It’s been several weeks since the actor and comedian Patton Oswalt (you may remember him from his star turn as “Toast A Bun Manager” in 2009’s Observe and Report) outraged his tens of thousands of Twitter followers with the following suggestion:
The reaction from Oswalt’s apparently overwhelmingly left wing and seemingly humorless fans was swift and merciless. By proposing laughter, Oswalt—a (white straight cis male, don’t you know?)—was “victim blaming.” His tweet was “problematic.”
Since the contretemps, Oswalt has been desperately attempting to get back in the good graces of his former fans.

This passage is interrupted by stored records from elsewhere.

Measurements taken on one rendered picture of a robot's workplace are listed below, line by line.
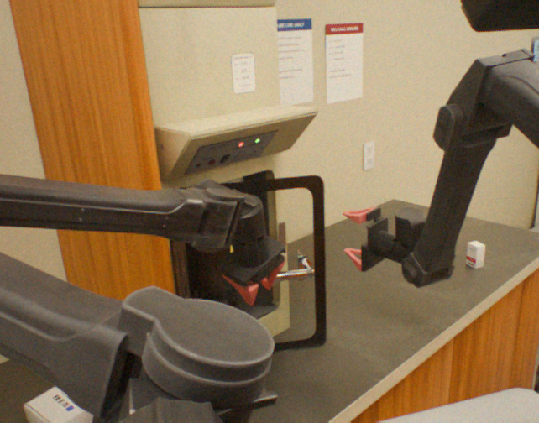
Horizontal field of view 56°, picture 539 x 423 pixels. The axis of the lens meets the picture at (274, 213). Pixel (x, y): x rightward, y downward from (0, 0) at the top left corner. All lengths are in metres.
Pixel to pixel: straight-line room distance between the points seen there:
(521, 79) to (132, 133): 0.57
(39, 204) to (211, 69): 0.53
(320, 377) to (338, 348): 0.12
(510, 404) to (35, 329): 0.28
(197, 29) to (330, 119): 1.02
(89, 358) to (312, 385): 0.85
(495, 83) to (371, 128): 1.45
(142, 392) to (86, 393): 0.06
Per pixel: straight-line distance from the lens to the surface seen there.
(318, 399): 1.13
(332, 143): 1.97
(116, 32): 0.85
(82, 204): 0.61
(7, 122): 1.32
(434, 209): 0.93
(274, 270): 0.86
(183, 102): 0.99
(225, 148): 0.96
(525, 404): 0.22
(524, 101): 0.70
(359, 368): 1.21
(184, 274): 1.04
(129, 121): 0.86
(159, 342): 0.31
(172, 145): 0.92
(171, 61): 0.98
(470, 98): 0.76
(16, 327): 0.37
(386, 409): 1.32
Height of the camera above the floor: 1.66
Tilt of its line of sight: 20 degrees down
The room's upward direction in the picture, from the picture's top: 3 degrees counter-clockwise

But like Mitt Romney maladroitly referring to himself as a “severe conservative,” Oswalt is rather obvious in his cloying attempts to ingratiate himself with “the base.”
He mocks Ted Cruz—so edgy! He refers to Dinesh D’Souza with an obscenity—daring stuff! And in an interview with New York Magazine published Monday, the comedian takes up the latest cause celebre of the online Left: Selma. In the interview, Oswalt laments that the acclaimed film was supposedly snubbed by Oscar voters. The movie, after all, “only” garnered Best Picture and Best Original Song nominations.
“The thing about Selma that bothers me: It's just logic,” he sighs. “It goes beyond race. So it’s a best movie nominee, and yet none of the performances, none of the writing, none of the directing, none of the cinematography—none of them did an Oscar-worthy job, but the movie is Oscar-worthy. That doesn’t make sense.”
But of course, it absolutely does make sense: movies can be more (or less!) than the sum of their parts. Titanic, for example, was a fine film (I’ll admit it), but nobody would suggest it was particularly well written, or that Leonardo DiCaprio gave a particularly remarkable a performance. (The opposite can also true: Steve Carrell's Oscar-nominated performance in Foxcatcher was one of 2014’s most impressive, but the movie, while good, was not one of the year’s best and was not nominated.) That a movie was one of the year’s finest does not imply that the performances in it were as well.
But more pertinently, there are eight films nominated for Best Picture, while there are only five nominees in the acting, writing, directing, and cinematography categories. Contra Oswalt’s musings, it actually makes perfect logical sense that a film might be nominated for Best Picture but not for Best Actor. Indeed, it’s a logical certainty that this will happen.
An actor (and film buff) himself, Oswalt is no doubt aware of all this. His musings are simply boob bait for the uninformed and the quick to be outraged. Or to put it another way, Patton is pandering. That’s a bad enough look for a politician. But for a comedian? Nothing short of fatal.